KU Radar Student Honored at Army Research Laboratory
KU electrical engineering Ph.D. student Jonathan Owen spent the summer of 2019 as a graduate intern at the Army Research Laboratory (ARL). In a competition for graduate summer intern research, Owen placed first among more than 200 students in his directorate, and placed third among more than 1,000 students at ARL.
Each summer, ARL hosts more than 1,000 undergraduate and graduate students to participate in a variety of research endeavors relevant to the Army across six directorates. Within these directorates are a multitude of divisions, which themselves contain many different branches, organized according to the tremendous array of research topics being investigated at ARL. At the end of the summer, a competition is held to gauge the novelty and impact of each student’s accomplishments during their time at ARL, with the winner of each branch progressing to the division level, then directorate, and ultimately to lab-wide level.
Photo: Ph.D. student Jon Owen (center)
Owen spent his summer working in the RF Signal Processing & Modeling Branch, which is part of Electronics & RF Division within the Sensors & Electron Devices Directorate (SEDD). His work focused on advancing cognitive radar capabilities within a software-defined platform. Owen is part of a collaborative team of researchers that includes his Ph.D. advisor, KU EECS Professor Shannon Blunt, ARL researchers Kelly Sherbondy and Anthony Martone, and several other faculty and students from Penn State, Virginia Tech, and Baylor who have been charged by Rapid Reaction Technology Transition Office within the Office of the Under Secretary of Defense for Research & Engineering to demonstrate an operational prototype of cognitive radar.
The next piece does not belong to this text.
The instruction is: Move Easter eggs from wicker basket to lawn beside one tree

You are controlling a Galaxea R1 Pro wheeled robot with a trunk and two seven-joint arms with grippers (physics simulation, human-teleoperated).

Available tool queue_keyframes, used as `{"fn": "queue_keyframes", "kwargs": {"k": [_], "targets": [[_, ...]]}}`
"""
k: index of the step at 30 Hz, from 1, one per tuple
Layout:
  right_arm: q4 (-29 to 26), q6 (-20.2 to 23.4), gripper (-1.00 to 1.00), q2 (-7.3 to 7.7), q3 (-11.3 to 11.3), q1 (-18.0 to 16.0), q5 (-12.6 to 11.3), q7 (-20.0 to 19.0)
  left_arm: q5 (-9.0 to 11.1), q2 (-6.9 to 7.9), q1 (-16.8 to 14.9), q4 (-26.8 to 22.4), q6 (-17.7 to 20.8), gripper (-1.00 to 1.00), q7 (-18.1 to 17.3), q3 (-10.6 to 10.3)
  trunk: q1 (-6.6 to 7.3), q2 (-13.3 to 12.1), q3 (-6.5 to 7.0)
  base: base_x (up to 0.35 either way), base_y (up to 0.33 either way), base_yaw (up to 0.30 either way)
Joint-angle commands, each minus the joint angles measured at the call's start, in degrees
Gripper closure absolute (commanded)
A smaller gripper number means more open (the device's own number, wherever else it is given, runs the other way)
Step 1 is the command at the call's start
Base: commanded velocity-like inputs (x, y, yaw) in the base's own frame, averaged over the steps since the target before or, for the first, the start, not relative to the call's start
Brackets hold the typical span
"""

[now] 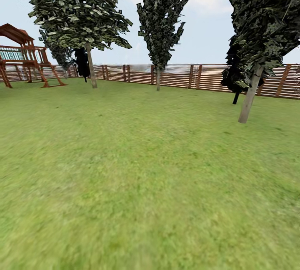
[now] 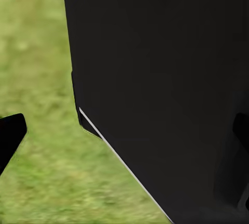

Specifically, this emerging technology is one of the possible ways to address rapidly growing spectral congestion, largely driven by demands for increased wireless communication infrastructure, whereby a radar continuously senses the presence of dynamically changing radio frequency interference (RFI) within its band and then rapidly adjusts the structure of its transmitted waveforms on an on-the-fly basis to compensate.
Owen’s contribution to this effort involved the waveform and signal processing development and subsequent implementation to facilitate real-time operation, which means the radar would have the capability to sense RFI and autonomously change its behavior at speeds for which only computers are capable. His hard work paid. He won the student competition at the branch level, then the division level, and then the SEDD directorate level. In total, this comprises more than 200 student competitors. He ultimately was awarded a third-place finish at the final lab-wide level, which encompassed all students hosted by ARL this summer.
“We were not surprised Jon did so well at the ARL graduate competition for summer internship research,” says Anthony Martone, one of his ARL mentors. “Jon did an outstanding job working to get the various KU-developed waveforms to work on the software defined radar hardware platform this summer. His work leveraging the NI LabVIEW architecture to get the ‘detect to notch’ fully working on the SDRadar's FPGA was a crucial step in providing a real-time capability.”
“At the risk of sounding blasé, this outstanding performance is what I generally expect of Jon because he is extremely bright and possesses seemingly limitless energy,” Blunt said. “This result also speaks very well of the strong radar education and research program at KU and the great collaborators we have at ARL and among the other universities in this group.”